E l’Elegia diventa elegia: stupenda la similitudine con il mulo: po’ vecchio, un po’ stanco”. ma “sempre più tenace che stanco”, “quella schiena curva che portava la dolcezza d’una chiesa fatta a barca, vinceva il peso e il passo dei secoli.” Sì le sue battaglie vinte vittoriosamente nei secoli e in tempo di pace durante le piene d’autunno che ” aggredivano i piloni e invadevano gli archi ponendo quasi storcerli e ruinarli. Ma poi era niente.
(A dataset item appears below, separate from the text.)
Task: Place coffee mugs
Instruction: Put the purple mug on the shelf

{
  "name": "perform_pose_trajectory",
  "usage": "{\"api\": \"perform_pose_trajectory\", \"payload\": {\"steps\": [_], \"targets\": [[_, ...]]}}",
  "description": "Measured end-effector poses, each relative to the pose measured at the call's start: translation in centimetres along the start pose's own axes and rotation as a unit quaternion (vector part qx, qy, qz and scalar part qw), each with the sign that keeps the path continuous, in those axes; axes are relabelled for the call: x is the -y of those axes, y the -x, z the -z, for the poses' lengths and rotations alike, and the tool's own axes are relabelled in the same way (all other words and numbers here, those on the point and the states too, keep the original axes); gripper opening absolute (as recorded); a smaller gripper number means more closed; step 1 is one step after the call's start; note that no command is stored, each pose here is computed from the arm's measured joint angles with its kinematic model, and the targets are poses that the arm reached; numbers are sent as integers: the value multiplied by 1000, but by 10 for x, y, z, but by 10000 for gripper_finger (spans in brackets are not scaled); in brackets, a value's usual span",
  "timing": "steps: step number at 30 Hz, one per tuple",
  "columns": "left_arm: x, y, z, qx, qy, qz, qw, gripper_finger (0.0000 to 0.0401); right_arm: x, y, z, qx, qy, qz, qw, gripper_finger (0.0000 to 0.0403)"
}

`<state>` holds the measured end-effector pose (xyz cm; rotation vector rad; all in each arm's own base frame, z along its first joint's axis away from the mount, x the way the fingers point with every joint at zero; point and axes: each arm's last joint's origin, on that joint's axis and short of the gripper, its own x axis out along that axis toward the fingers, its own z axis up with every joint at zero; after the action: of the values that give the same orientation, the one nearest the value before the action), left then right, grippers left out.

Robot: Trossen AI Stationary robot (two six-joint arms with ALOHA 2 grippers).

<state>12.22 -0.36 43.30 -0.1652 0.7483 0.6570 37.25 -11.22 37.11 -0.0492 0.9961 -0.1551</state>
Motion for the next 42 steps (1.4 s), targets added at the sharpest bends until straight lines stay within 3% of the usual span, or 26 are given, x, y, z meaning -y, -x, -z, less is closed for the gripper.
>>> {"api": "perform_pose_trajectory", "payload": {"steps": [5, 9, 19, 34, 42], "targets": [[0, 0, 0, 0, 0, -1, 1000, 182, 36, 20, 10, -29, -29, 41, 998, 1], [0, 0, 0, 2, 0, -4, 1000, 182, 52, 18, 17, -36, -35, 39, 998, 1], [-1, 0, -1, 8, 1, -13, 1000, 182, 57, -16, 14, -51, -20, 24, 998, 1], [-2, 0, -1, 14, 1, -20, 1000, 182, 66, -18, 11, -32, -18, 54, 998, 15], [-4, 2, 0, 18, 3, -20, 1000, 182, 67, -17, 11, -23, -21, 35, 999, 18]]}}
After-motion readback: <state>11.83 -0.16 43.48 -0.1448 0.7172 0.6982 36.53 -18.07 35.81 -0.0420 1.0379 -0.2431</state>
Le onde sfogavano le forze radunate a Sesto Calende e qui, rompendosi contro il tagliamare, scoppiavano in una fragorosa orchestra di tuoni sommersi.” Vittorioso nei secoli e  in tempo di pace poi, in un sol giorno e in soli  pochi minuti, in guerra, “ i suoi nemici… i mostri precipitanti da cieli apocalittici.. ne hanno slogato le vertebre, sciancate le arcate, mutilato il canto.”

Tutta la sofferenza di questo passo dell’Elegia è raccolta in questo  “mutilato canto.”